::: Records supplied

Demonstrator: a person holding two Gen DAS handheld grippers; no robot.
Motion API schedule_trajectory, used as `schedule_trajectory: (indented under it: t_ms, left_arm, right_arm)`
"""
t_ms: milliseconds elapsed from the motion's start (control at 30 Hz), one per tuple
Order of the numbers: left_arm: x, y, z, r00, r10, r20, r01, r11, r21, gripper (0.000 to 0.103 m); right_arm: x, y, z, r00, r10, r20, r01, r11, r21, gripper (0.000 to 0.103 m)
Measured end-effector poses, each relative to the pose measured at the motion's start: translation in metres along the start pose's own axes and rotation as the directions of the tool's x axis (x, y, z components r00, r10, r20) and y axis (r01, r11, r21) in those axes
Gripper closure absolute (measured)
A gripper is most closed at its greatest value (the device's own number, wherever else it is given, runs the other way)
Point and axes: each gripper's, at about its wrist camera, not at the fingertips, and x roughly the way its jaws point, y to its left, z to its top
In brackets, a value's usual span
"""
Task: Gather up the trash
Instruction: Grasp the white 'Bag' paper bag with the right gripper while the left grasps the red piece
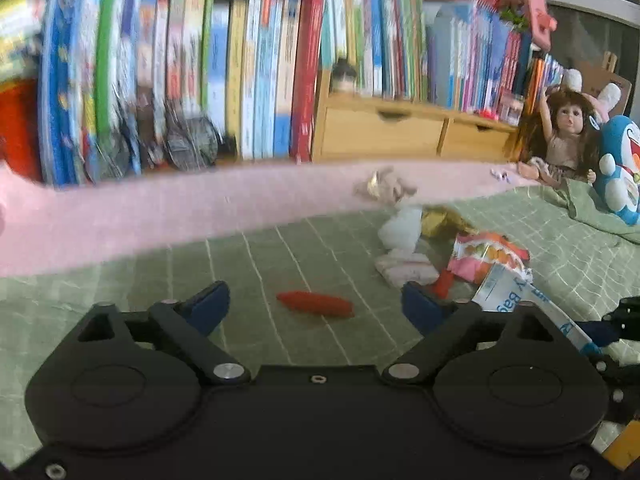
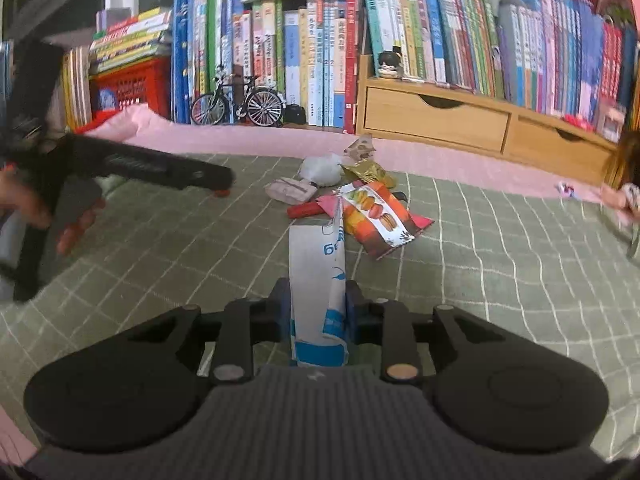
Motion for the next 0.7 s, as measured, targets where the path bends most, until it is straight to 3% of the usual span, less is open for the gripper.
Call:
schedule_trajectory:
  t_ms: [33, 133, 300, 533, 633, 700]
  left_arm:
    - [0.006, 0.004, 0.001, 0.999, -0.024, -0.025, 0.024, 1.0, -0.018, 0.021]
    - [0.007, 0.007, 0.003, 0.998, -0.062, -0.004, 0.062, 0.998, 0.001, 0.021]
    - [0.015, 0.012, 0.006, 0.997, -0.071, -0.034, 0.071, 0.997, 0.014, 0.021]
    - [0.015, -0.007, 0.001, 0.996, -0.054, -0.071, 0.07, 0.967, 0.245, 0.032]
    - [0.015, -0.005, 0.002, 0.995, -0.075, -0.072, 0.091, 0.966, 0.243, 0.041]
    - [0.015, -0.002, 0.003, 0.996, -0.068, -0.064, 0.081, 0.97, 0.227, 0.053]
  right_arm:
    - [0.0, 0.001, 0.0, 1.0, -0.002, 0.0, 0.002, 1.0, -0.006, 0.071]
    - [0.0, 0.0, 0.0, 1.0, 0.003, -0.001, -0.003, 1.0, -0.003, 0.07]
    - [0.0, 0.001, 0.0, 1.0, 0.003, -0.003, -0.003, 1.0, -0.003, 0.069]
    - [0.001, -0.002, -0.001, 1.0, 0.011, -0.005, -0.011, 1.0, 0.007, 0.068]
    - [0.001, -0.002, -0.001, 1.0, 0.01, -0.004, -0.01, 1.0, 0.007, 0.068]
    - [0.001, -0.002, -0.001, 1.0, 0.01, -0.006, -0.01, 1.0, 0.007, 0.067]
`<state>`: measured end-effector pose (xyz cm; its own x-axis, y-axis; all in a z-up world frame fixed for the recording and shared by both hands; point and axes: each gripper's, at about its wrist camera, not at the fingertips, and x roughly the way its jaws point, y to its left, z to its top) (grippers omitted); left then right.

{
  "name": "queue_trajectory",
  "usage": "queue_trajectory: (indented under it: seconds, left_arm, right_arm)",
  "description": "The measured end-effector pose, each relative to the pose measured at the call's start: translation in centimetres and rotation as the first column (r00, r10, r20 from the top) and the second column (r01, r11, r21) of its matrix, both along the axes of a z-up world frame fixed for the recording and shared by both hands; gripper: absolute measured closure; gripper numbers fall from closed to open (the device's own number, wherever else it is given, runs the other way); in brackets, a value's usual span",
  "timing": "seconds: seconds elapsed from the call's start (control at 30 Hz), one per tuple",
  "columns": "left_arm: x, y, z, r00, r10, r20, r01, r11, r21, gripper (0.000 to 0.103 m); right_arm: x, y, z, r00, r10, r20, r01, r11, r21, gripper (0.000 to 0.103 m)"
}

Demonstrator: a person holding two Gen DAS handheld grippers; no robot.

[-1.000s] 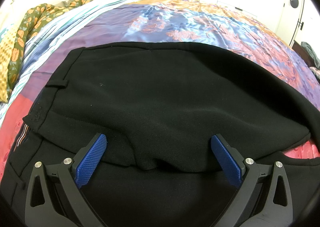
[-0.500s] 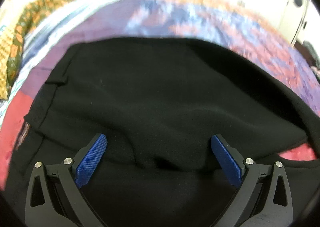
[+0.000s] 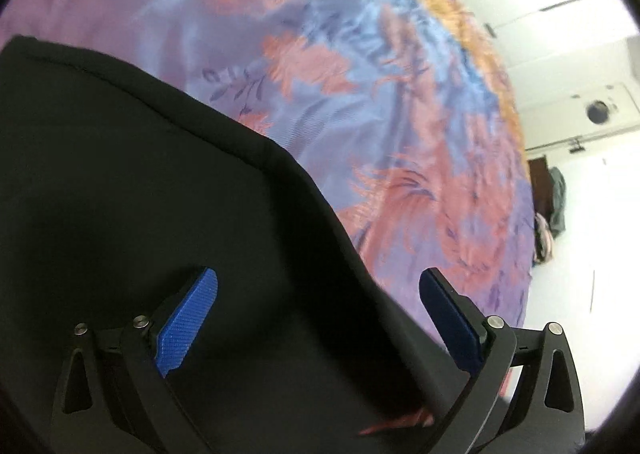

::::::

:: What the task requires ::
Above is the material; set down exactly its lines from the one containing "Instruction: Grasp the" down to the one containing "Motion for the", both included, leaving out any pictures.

:: Response below ::
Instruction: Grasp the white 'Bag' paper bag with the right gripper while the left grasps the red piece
Motion for the next 0.7 s, as measured, targets where the path bends most, until it is straight to 3% of the usual span, less is open for the gripper.

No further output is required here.